YOUR GOAL:
Filter the listing and keep only the lines with the word "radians".
---+---
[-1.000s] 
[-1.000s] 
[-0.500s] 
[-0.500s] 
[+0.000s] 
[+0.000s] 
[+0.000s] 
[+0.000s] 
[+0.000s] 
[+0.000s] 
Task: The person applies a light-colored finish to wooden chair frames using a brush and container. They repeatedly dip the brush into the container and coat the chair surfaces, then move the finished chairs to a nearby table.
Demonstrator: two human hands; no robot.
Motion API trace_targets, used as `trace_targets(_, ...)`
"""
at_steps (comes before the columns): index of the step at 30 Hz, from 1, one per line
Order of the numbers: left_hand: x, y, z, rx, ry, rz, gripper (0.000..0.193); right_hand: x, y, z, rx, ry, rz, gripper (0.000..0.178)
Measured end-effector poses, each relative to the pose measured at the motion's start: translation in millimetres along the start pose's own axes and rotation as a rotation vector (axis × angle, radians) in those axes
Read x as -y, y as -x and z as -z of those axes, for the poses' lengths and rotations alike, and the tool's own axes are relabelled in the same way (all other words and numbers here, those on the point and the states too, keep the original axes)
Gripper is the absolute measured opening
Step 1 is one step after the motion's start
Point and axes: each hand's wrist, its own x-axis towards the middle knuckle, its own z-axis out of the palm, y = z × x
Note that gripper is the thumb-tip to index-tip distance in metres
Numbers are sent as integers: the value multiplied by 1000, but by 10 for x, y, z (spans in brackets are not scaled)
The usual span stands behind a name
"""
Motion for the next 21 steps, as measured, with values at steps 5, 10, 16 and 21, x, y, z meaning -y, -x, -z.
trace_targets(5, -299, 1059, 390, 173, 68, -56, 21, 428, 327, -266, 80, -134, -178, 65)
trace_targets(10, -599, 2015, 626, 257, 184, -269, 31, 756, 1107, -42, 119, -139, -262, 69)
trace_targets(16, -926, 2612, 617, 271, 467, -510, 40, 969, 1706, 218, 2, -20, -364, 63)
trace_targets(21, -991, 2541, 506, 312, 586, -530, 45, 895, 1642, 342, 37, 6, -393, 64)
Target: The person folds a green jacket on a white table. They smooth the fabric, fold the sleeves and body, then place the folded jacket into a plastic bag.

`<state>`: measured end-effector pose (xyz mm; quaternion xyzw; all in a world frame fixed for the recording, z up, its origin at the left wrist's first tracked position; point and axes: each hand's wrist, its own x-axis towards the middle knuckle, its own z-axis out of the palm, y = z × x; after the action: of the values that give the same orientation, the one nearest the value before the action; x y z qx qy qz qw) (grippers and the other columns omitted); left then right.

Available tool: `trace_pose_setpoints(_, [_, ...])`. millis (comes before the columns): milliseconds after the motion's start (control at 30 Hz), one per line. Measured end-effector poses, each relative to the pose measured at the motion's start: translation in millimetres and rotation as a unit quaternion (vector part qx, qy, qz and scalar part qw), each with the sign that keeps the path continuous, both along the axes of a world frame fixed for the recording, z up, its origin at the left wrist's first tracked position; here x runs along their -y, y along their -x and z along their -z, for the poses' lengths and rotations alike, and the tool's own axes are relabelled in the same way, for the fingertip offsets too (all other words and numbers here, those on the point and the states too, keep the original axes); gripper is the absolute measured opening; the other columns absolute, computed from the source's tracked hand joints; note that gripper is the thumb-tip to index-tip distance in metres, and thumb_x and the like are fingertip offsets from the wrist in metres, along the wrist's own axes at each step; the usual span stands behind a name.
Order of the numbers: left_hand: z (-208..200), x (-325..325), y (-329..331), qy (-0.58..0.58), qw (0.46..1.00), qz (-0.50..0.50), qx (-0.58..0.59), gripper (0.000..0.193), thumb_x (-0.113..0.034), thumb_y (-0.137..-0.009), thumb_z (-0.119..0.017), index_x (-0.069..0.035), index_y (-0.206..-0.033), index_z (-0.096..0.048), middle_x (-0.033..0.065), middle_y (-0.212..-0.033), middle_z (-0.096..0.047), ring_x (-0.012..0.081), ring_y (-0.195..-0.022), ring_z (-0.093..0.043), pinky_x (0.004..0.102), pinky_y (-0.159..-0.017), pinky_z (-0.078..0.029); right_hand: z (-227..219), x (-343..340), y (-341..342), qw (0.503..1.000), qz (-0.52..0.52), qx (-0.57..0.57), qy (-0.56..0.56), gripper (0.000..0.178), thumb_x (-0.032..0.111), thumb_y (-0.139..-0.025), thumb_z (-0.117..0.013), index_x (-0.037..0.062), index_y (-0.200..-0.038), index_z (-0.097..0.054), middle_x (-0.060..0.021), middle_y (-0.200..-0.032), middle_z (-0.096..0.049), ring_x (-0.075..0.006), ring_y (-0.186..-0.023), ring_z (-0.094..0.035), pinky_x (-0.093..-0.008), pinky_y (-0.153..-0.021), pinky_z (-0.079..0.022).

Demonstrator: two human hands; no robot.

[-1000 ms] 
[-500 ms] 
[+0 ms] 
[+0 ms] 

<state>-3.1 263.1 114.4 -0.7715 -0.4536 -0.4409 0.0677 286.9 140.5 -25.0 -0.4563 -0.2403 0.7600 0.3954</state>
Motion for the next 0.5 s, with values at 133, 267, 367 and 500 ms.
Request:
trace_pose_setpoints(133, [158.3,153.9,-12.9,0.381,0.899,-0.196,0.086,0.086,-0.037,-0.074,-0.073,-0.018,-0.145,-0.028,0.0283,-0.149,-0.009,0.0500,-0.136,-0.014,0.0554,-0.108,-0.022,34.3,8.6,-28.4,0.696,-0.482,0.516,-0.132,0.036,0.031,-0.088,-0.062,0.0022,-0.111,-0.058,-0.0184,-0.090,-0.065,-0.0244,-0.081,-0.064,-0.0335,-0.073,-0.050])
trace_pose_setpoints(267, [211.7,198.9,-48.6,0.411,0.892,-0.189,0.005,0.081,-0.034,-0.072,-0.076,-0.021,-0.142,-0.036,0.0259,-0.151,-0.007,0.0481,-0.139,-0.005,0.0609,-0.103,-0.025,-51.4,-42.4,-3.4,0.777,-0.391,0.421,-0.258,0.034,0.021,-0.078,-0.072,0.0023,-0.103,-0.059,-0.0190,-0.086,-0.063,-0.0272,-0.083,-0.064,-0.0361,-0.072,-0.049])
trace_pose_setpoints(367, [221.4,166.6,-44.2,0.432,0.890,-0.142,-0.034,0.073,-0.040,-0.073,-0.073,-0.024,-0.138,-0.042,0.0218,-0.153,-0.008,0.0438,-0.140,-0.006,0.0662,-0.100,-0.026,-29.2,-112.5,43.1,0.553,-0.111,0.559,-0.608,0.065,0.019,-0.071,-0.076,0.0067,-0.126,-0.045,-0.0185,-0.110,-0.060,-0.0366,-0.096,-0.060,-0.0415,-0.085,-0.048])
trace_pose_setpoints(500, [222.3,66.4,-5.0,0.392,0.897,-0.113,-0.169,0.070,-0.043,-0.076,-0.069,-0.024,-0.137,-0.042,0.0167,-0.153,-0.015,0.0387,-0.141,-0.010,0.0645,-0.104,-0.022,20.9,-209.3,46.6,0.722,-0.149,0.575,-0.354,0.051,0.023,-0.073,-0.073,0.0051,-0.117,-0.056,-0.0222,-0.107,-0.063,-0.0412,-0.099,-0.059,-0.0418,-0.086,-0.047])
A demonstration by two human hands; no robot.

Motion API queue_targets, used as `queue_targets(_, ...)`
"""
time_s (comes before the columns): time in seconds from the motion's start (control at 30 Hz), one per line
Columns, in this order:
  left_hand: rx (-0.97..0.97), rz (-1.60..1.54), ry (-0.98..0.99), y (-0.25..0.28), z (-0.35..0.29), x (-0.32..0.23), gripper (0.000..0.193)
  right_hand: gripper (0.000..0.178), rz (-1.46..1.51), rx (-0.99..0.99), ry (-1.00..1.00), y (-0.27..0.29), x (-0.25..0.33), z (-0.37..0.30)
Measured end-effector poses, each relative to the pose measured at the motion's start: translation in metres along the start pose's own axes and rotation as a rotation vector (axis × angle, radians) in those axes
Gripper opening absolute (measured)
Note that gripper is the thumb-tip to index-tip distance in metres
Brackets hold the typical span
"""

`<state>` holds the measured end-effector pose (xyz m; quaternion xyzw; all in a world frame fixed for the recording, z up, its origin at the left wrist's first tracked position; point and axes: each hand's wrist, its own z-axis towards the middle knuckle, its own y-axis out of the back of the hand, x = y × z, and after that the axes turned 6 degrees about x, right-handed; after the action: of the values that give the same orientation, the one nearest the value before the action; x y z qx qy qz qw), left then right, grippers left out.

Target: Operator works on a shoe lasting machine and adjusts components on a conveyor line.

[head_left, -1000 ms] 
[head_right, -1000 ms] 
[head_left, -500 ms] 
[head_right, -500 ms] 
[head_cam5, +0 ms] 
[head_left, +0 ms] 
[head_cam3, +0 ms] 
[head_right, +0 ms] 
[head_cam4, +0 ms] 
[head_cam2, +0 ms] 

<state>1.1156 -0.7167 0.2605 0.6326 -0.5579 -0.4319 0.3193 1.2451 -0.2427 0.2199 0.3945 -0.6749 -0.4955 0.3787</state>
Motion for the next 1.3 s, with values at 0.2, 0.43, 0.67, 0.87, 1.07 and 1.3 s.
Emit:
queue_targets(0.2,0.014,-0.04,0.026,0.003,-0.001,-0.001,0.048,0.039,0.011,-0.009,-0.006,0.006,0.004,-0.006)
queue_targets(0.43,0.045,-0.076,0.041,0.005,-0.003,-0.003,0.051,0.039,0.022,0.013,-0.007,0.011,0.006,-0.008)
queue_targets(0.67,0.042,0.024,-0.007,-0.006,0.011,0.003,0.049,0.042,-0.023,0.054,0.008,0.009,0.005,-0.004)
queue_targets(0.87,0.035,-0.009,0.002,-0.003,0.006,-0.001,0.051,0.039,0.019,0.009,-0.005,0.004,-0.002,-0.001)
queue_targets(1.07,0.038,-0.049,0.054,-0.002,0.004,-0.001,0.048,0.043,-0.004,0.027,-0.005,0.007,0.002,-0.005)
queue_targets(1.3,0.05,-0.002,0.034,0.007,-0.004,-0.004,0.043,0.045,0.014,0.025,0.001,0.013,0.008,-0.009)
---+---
ANSWER FOR THIS EXERCISE:
Measured end-effector poses, each relative to the pose measured at the motion's start: translation in millimetres along the start pose's own axes and rotation as a rotation vector (axis × angle, radians) in those axes
Measured end-effector poses, each relative to the pose measured at the motion's start: translation in metres along the start pose's own axes and rotation as a rotation vector (axis × angle, radians) in those axes

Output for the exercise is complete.